List each line of the data in which the string "left" appears.

* Information given:
============
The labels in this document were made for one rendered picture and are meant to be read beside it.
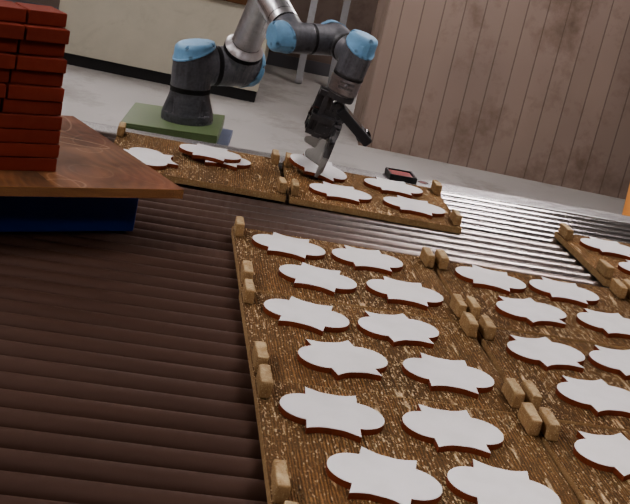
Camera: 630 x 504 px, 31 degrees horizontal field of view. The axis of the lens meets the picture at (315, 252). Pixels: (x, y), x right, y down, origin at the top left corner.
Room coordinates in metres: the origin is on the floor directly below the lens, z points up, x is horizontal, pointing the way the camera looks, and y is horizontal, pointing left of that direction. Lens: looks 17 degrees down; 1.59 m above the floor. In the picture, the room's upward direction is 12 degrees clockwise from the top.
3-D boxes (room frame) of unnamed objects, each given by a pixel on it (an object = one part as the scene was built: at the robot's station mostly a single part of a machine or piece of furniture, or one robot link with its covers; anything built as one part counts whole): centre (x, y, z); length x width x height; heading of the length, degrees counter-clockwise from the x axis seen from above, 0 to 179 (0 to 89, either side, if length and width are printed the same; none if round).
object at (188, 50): (3.21, 0.45, 1.07); 0.13 x 0.12 x 0.14; 122
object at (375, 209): (2.67, -0.10, 0.93); 0.41 x 0.35 x 0.02; 98
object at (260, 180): (2.61, 0.32, 0.93); 0.41 x 0.35 x 0.02; 99
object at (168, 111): (3.21, 0.45, 0.95); 0.15 x 0.15 x 0.10
============
* Result:
Camera: 630 x 504 px, 31 degrees horizontal field of view. The axis of the lens meets the picture at (315, 252). Pixels: (x, y), x right, y down, origin at the top left corner.
Room coordinates in metres: the origin is on the floor directly below the lens, z points up, x is horizontal, pointing the way the camera looks, and y is horizontal, pointing left of that direction. Lens: looks 17 degrees down; 1.59 m above the floor. In the picture, the room's upward direction is 12 degrees clockwise from the top.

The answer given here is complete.